FILTERXML function
The FILTERXML function in Excel is used to extract data from an XML string based on a specified XPath query. It is a powerful function for working with XML data, allowing you to query XML documents or strings to retrieve specific pieces of data.
Syntax:
=FILTERXML(xml, xpath)
Parameters:
- xml (required): The XML string or reference to an XML data source that you want to extract information from.

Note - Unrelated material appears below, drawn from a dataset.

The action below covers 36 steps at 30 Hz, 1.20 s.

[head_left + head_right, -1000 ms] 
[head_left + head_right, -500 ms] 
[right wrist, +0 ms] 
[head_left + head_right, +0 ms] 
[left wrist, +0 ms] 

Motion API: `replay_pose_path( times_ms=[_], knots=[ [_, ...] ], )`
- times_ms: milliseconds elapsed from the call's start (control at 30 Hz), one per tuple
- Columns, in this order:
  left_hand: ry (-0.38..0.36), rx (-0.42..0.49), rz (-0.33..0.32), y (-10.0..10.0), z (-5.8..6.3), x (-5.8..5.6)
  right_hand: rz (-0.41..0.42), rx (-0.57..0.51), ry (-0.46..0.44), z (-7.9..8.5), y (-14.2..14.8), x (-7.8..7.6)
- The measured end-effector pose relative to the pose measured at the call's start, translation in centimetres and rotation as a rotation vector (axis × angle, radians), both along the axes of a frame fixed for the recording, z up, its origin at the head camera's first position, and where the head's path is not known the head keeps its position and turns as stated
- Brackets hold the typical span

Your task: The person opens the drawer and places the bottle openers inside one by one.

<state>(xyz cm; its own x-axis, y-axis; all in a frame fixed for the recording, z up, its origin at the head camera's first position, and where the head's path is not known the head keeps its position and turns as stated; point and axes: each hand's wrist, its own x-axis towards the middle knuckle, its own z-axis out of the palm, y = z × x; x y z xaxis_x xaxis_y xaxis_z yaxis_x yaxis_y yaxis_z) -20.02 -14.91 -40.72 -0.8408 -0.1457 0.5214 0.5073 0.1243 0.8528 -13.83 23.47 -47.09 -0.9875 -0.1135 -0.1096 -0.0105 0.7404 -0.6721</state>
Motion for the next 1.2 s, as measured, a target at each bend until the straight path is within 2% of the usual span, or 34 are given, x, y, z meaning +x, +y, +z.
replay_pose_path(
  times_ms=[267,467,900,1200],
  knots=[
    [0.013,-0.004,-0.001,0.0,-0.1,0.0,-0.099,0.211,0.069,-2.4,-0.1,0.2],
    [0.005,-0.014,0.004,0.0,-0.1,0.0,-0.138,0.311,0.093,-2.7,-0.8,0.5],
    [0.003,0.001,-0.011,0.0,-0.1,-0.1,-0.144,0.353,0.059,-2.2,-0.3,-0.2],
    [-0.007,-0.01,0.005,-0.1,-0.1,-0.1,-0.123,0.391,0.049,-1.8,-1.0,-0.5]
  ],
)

- xpath (required): The XPath query used to define the data you want to extract from the XML.
What the Function Does:
- The
FILTERXMLfunction takes an XML string and uses an XPath query to extract values from that XML. - XPath is a language used to query XML documents, and it allows you to specify elements or attributes you want to extract.
Example of Usage:
1. Basic Example:
Suppose you have the following XML data stored in cell A1:
<bookstore>
<book>
<title lang="en">Excel 101</title>
<author>John Doe</author>
<price>29.99</price>
</book>
<book>
<title lang="en">Excel Advanced</title>
<author>Jane Smith</author>
<price>39.99</price>
</book>
</bookstore>
You can extract the title of the first book using the FILTERXML function. The XPath query for extracting the title is //title.
In cell B1, use the formula:
=FILTERXML(A1, "//title")
This will return:
Excel 101
2. Extracting Multiple Values:
If you want to extract the titles of all books in the XML, you can still use FILTERXML. The XPath query //title selects all title elements in the XML.
For example, the following formula:
=FILTERXML(A1, "//title")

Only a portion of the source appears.